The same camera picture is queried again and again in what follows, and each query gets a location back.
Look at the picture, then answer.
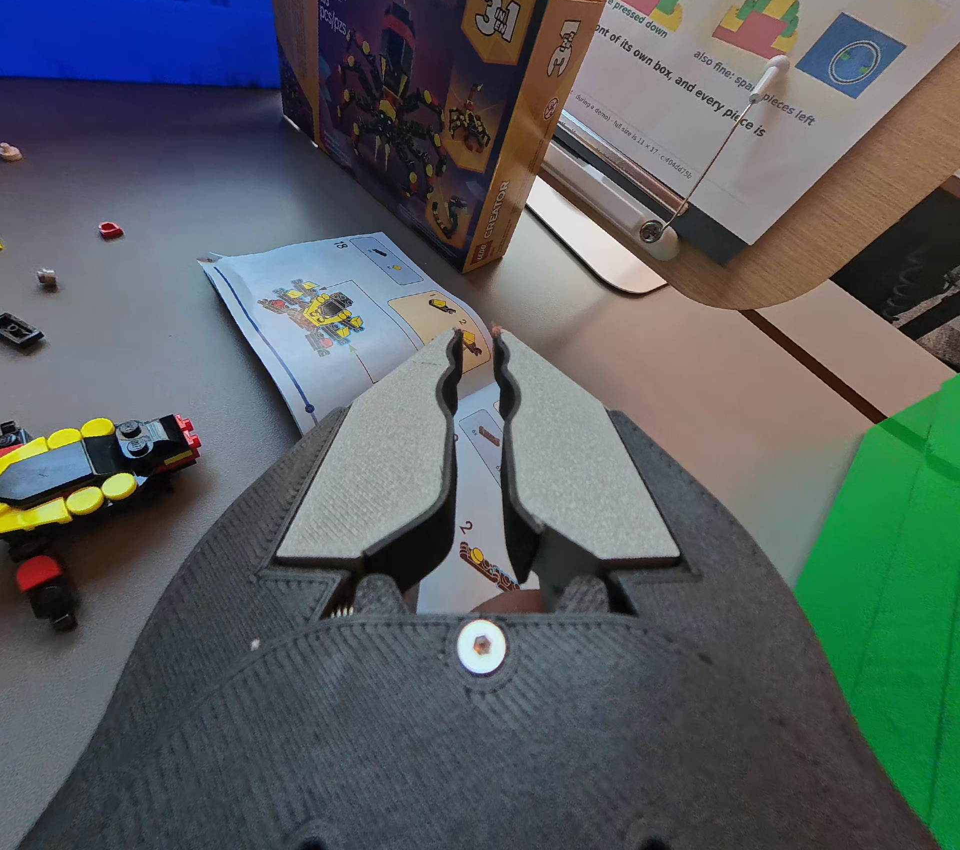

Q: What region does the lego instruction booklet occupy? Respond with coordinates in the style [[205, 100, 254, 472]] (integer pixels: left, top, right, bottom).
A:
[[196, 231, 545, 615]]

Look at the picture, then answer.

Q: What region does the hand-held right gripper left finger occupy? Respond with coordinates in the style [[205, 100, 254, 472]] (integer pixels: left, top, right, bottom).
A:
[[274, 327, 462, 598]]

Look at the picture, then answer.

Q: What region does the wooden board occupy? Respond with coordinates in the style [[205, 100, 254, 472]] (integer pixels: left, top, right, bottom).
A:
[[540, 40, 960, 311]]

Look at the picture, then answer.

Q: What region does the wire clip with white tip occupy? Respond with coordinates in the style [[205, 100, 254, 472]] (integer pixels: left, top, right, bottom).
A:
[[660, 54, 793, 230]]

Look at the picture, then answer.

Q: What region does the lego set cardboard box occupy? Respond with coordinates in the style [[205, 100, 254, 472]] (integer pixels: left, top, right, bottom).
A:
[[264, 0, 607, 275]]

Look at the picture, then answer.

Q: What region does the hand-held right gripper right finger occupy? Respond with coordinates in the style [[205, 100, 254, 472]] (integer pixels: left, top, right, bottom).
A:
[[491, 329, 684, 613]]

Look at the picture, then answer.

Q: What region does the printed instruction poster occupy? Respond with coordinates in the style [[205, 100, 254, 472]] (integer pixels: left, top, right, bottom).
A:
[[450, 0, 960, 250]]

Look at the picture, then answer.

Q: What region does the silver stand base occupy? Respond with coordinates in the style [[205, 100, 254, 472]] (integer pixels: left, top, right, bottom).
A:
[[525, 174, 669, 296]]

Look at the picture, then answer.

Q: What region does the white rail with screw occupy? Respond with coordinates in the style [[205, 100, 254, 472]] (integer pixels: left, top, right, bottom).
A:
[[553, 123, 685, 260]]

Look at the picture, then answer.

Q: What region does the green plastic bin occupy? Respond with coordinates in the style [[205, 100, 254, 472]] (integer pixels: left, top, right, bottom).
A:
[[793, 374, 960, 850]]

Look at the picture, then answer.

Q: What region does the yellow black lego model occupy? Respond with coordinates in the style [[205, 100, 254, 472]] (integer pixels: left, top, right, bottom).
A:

##########

### EXERCISE PROMPT
Each entry is to be output exactly, and no picture is to appear.

### ANSWER SPACE
The same camera picture is queried again and again in what follows, and each query gets a location back.
Look at the picture, then answer.

Q: What region does the lego instruction booklet occupy? Respond with coordinates in the style [[205, 100, 254, 472]] (integer pixels: left, top, right, bottom).
A:
[[196, 231, 545, 615]]

Look at the picture, then answer.

Q: What region does the hand-held right gripper left finger occupy? Respond with coordinates in the style [[205, 100, 254, 472]] (integer pixels: left, top, right, bottom).
A:
[[274, 327, 462, 598]]

Look at the picture, then answer.

Q: What region does the wooden board occupy? Respond with coordinates in the style [[205, 100, 254, 472]] (integer pixels: left, top, right, bottom).
A:
[[540, 40, 960, 311]]

Look at the picture, then answer.

Q: What region does the wire clip with white tip occupy? Respond with coordinates in the style [[205, 100, 254, 472]] (integer pixels: left, top, right, bottom).
A:
[[660, 54, 793, 230]]

Look at the picture, then answer.

Q: What region does the lego set cardboard box occupy? Respond with coordinates in the style [[205, 100, 254, 472]] (integer pixels: left, top, right, bottom).
A:
[[264, 0, 607, 275]]

Look at the picture, then answer.

Q: What region does the hand-held right gripper right finger occupy? Respond with coordinates in the style [[205, 100, 254, 472]] (integer pixels: left, top, right, bottom).
A:
[[491, 329, 684, 613]]

Look at the picture, then answer.

Q: What region does the printed instruction poster occupy? Respond with coordinates in the style [[205, 100, 254, 472]] (integer pixels: left, top, right, bottom).
A:
[[450, 0, 960, 250]]

Look at the picture, then answer.

Q: What region does the silver stand base occupy? Respond with coordinates in the style [[205, 100, 254, 472]] (integer pixels: left, top, right, bottom).
A:
[[525, 174, 669, 296]]

Look at the picture, then answer.

Q: What region does the white rail with screw occupy? Respond with coordinates in the style [[205, 100, 254, 472]] (integer pixels: left, top, right, bottom).
A:
[[553, 123, 685, 260]]

Look at the picture, then answer.

Q: What region does the green plastic bin occupy? Respond with coordinates in the style [[205, 100, 254, 472]] (integer pixels: left, top, right, bottom).
A:
[[793, 374, 960, 850]]

Look at the picture, then answer.

Q: What region does the yellow black lego model occupy? Respond with coordinates in the style [[205, 100, 254, 472]] (integer pixels: left, top, right, bottom).
A:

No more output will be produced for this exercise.